- EXERCISE INSTRUCTIONS: From the first line of the data below, repeat each line exactly until you reach the line with "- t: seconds"; include that line too.

- DATA:
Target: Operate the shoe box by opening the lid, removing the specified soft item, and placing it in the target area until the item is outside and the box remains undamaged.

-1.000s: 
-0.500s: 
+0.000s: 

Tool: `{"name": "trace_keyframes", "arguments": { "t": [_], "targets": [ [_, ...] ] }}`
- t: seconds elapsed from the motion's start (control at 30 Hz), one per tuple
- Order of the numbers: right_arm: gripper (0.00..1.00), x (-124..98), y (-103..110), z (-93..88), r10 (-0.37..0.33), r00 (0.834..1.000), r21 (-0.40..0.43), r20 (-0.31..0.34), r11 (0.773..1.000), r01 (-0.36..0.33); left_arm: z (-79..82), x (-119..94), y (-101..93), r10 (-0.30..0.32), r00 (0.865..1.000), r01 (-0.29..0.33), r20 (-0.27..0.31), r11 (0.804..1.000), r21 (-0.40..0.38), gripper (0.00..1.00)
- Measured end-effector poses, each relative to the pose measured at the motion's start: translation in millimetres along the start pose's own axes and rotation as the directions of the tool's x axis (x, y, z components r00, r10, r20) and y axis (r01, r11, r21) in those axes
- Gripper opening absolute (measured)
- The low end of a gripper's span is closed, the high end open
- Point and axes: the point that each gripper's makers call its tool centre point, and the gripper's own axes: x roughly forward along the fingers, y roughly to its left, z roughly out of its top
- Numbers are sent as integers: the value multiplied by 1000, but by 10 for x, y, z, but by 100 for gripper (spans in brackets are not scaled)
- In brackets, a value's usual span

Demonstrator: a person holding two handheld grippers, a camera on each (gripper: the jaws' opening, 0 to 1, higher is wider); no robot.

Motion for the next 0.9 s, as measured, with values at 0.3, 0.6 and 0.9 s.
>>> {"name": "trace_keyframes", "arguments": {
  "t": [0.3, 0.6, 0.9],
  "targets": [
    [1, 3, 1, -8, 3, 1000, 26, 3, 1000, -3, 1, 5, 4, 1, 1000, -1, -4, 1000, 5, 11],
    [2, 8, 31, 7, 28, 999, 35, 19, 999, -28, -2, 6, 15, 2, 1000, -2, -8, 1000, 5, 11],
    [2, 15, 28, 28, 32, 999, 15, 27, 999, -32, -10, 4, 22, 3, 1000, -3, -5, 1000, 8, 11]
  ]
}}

- TASK SOLUTION:
Target: Operate the shoe box by opening the lid, removing the specified soft item, and placing it in the target area until the item is outside and the box remains undamaged.

-1.000s: 
-0.500s: 
+0.000s: 

Tool: `{"name": "trace_keyframes", "arguments": { "t": [_], "targets": [ [_, ...] ] }}`
- t: seconds elapsed from the motion's start (control at 30 Hz), one per tuple

The required output is complete.